A popular news magazine wants to write an article on how much Americans know about geography. They devise a test that lists 100 cities in the US, all of them mentioned in the news magazine in the last year. Each respondent must guess the state in which the city can be found. Some examples were: (Los Angeles, Tuscon, Biloxi.) Each correct answer earns one point, for a maximum of 100. The random sample of 5000 people had a distribution of scores that was normally distributed with mean 62 and standard deviation 12.
a) What percentage of those sampled scored between 50 and 74 points?
ANS: Standardize first, and we can get –1 < x < 1. Then, look at the table, the total area should be .8413– .1587 = .6826. Or use 68. 95. 99.97 rule, 50 and 74 are 1 standard deviation from . So 68.5% of the data is between the points.
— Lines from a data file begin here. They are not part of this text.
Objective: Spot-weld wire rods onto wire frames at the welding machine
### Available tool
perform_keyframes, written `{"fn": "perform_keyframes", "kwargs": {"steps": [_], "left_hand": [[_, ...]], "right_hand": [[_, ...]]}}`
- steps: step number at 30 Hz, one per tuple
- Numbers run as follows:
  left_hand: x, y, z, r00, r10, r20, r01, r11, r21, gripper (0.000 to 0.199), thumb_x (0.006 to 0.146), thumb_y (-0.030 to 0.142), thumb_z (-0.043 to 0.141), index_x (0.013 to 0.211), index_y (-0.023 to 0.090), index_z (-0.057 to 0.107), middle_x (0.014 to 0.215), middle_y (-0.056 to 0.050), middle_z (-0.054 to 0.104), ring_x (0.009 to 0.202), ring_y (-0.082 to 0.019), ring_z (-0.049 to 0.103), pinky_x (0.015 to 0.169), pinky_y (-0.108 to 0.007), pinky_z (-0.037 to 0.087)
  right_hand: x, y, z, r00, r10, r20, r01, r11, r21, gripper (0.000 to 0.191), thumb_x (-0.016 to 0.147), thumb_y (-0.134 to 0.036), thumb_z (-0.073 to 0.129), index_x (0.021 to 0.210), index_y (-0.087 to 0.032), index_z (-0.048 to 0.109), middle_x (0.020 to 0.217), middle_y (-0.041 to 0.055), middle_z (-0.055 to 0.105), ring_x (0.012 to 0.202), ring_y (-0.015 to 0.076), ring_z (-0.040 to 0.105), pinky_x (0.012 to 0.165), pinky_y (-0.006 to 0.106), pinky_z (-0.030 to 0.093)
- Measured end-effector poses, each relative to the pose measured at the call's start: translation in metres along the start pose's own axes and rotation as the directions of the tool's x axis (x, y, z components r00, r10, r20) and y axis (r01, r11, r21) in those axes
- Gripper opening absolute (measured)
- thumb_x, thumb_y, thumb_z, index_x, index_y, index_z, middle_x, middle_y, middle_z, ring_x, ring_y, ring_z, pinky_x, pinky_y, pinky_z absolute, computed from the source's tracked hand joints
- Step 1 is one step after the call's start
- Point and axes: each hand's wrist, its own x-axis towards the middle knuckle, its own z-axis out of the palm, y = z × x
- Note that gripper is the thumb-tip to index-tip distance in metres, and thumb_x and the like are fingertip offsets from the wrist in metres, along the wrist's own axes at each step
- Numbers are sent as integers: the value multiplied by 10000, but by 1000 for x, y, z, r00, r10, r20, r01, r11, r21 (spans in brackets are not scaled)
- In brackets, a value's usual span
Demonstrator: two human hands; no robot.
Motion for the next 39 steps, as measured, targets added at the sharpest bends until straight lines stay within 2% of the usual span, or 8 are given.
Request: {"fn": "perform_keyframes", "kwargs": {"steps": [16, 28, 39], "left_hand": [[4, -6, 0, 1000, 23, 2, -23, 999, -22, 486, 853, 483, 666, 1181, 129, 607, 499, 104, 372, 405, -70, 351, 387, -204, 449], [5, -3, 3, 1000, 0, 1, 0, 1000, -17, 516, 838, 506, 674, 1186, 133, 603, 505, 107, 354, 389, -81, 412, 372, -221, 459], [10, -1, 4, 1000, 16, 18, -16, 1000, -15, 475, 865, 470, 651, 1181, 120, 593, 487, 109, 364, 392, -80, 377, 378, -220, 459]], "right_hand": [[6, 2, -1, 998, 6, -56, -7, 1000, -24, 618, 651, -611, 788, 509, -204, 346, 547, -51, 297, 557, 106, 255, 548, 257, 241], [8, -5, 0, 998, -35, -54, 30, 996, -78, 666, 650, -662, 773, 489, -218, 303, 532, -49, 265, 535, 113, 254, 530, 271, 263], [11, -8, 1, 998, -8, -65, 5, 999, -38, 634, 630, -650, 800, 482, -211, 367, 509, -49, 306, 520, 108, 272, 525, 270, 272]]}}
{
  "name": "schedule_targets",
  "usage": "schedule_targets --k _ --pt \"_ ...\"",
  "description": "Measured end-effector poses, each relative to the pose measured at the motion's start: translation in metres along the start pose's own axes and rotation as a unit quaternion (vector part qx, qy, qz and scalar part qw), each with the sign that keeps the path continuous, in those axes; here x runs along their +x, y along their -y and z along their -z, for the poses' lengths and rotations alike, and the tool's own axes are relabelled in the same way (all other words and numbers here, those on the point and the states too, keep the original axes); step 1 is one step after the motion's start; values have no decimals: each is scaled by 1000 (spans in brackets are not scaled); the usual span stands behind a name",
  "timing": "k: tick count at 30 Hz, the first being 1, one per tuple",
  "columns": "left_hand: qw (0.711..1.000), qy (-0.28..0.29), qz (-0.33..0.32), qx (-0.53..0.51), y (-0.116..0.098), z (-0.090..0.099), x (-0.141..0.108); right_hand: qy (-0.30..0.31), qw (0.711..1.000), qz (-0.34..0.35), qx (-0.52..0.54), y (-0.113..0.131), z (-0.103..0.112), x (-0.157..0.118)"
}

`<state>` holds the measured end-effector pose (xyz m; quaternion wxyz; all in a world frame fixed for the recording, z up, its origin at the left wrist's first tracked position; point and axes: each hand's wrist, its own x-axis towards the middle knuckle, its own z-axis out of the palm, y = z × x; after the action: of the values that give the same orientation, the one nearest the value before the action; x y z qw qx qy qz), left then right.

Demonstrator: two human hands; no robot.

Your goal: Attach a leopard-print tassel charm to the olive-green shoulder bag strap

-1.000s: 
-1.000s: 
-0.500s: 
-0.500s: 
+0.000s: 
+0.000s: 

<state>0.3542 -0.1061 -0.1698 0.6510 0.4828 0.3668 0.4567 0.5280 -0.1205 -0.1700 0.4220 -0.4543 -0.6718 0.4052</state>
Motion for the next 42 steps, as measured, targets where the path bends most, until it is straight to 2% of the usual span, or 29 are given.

The only thing I'm getting tripped up on is the standardizing part. I thought we should find the variance by squaring the standard deviation and dividing by 100, getting a standard deviation of $\sqrt{1.44}$, and then standardizing with that standard deviation instead of 12. Is the 100 irrelevant when standardizing? If the question stated how many people were sampled, and that number was 100, then would I standardize with $\sqrt{1.44}$?
edit: Another part to this question while I'm here:
b) A score of 45 is considered a poor performance. What percentage of scores is below this score?
In this case after standardizing using the method the answer key used above, I need to find $P(Z \leq -1.42)$, and I'm getting $.0778$. Am I allowed to multiply by $100\%$ to get the percentage? Is that how it works?